> Required work:
Give again, word for word, every line below from the one that has "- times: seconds" through the one that has "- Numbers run", both included, and no others.

> Items from a data source:
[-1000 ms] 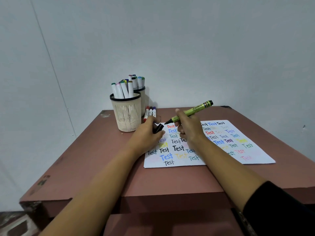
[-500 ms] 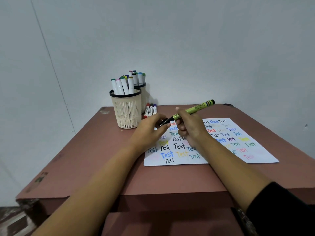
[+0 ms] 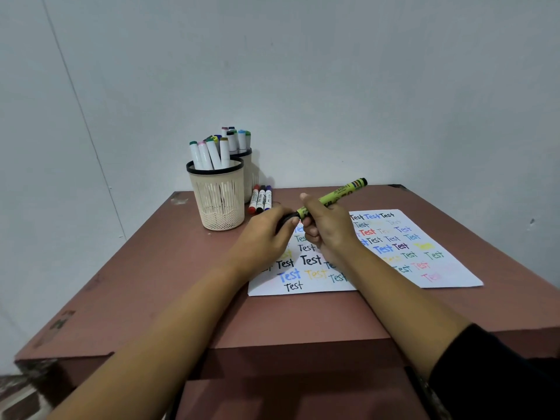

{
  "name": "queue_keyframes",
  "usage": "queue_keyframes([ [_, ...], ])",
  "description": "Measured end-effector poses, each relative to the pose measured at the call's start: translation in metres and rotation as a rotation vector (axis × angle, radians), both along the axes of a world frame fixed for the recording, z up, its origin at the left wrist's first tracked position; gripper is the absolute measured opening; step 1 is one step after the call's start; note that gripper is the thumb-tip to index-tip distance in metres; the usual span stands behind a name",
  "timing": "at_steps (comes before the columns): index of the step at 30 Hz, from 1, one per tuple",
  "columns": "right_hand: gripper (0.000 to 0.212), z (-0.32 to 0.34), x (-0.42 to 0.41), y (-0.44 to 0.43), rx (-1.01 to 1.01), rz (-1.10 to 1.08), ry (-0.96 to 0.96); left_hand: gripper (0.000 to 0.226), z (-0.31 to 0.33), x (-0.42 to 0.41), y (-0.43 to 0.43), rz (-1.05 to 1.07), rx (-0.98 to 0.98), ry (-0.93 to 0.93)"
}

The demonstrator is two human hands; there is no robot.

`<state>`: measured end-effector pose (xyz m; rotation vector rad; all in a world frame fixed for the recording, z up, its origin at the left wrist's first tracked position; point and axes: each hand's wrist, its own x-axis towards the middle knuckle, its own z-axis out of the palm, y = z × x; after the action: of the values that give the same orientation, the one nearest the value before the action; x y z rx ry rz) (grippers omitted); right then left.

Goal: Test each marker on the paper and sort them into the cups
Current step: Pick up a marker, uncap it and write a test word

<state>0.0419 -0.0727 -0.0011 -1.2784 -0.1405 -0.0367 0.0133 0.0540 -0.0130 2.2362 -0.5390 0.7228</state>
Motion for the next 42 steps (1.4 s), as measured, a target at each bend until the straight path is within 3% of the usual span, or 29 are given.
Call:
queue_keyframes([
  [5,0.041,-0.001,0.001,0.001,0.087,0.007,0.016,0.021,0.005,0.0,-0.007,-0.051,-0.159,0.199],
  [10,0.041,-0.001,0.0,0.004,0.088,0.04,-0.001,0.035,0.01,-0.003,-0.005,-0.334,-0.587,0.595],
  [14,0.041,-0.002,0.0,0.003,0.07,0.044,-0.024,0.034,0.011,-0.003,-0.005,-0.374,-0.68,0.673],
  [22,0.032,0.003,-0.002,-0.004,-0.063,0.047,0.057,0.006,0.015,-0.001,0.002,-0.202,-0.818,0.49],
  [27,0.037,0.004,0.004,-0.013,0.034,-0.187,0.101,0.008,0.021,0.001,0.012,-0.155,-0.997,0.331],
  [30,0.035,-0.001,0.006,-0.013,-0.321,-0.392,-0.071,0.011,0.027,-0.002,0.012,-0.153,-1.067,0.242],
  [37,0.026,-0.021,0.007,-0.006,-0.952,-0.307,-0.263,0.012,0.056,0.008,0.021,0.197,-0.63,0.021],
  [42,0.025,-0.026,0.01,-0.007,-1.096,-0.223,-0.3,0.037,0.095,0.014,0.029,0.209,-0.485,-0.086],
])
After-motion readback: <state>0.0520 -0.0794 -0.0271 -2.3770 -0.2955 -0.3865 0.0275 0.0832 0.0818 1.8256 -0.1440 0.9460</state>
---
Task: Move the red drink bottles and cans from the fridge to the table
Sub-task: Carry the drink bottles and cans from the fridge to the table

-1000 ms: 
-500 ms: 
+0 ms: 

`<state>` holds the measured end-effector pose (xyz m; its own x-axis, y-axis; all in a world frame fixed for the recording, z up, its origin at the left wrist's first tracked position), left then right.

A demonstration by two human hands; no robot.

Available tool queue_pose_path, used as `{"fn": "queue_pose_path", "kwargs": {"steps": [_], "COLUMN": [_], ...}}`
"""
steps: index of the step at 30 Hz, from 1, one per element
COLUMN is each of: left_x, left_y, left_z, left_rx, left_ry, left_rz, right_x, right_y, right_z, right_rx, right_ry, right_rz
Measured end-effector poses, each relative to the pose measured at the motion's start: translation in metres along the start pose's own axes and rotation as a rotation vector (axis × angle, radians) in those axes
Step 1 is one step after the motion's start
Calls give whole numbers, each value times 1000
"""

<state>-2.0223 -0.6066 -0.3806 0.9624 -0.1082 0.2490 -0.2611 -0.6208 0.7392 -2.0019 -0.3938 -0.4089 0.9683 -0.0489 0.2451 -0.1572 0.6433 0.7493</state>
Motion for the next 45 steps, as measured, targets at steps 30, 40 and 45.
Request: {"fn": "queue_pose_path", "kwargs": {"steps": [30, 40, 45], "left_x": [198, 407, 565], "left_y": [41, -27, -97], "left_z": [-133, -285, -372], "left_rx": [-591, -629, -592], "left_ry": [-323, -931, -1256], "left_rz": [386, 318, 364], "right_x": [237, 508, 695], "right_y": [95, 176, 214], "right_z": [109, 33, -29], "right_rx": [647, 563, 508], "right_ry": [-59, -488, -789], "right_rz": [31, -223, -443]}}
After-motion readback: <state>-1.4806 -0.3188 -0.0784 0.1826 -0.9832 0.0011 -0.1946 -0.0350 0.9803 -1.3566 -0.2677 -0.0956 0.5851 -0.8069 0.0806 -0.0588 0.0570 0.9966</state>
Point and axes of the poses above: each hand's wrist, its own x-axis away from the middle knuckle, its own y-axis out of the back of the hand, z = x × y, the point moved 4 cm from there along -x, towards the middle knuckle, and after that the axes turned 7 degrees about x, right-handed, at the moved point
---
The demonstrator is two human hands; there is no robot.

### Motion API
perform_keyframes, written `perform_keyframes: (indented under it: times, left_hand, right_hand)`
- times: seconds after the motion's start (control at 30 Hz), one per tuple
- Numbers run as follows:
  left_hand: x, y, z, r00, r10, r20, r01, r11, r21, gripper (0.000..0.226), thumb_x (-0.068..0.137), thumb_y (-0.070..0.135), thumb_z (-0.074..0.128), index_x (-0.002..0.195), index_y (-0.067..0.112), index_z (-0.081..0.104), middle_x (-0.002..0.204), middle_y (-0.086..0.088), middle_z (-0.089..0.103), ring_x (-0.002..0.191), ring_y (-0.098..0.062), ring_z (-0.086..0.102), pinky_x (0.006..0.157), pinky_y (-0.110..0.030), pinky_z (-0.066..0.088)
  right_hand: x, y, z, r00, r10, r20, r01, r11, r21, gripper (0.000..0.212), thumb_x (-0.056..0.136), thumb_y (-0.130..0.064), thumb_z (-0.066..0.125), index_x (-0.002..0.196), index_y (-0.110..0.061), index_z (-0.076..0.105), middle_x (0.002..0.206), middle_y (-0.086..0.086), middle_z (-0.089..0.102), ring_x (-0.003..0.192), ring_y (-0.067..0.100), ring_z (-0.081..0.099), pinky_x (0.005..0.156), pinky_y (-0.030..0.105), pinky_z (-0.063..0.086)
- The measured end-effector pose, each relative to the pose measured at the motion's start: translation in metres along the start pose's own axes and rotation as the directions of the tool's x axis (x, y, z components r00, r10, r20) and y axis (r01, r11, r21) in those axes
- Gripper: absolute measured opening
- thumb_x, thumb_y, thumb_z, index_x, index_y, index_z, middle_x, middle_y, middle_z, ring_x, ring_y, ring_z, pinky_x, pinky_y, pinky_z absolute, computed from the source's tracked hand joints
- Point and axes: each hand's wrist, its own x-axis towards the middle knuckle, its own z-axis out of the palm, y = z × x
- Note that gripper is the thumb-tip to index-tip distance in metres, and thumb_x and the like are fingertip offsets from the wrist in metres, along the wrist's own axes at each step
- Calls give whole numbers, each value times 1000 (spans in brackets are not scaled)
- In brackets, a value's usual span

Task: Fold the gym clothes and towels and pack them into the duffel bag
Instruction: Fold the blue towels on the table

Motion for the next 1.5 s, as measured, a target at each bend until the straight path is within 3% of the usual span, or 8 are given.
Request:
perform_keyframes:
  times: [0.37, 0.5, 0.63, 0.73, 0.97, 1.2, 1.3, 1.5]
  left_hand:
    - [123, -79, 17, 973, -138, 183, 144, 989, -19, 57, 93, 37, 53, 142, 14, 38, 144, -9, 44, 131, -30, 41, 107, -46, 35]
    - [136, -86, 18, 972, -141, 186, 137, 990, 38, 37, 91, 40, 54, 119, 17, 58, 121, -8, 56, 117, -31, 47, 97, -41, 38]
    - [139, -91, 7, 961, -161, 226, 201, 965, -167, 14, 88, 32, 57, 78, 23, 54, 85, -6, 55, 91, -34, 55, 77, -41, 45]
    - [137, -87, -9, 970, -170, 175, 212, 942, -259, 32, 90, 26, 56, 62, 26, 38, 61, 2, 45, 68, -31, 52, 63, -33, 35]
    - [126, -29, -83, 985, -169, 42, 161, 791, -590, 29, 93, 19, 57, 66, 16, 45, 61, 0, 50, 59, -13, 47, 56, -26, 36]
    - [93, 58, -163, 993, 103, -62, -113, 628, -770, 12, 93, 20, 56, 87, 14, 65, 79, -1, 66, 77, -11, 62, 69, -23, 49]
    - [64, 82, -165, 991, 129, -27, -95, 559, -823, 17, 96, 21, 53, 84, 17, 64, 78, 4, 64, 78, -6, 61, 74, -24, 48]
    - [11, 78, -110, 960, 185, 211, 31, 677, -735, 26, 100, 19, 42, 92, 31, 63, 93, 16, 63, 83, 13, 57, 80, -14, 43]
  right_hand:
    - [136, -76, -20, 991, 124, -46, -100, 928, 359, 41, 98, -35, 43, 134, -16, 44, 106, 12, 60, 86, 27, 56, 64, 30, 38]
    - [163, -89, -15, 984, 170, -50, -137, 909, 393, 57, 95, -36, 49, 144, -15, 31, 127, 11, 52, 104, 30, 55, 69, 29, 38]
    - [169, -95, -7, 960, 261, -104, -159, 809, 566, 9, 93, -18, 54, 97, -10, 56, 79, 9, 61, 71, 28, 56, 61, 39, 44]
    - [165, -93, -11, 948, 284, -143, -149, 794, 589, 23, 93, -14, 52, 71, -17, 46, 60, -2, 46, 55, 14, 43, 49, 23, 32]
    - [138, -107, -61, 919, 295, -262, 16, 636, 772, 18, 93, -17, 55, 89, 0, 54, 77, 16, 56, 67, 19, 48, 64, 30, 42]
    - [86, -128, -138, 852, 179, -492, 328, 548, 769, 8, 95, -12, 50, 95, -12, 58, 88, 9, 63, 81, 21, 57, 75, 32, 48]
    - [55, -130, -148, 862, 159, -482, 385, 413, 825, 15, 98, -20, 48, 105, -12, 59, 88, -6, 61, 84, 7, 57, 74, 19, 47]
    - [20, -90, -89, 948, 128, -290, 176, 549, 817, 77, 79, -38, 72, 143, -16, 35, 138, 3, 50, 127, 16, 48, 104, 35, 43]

> Response to the task:
- times: seconds after the motion's start (control at 30 Hz), one per tuple
- Numbers run as follows:

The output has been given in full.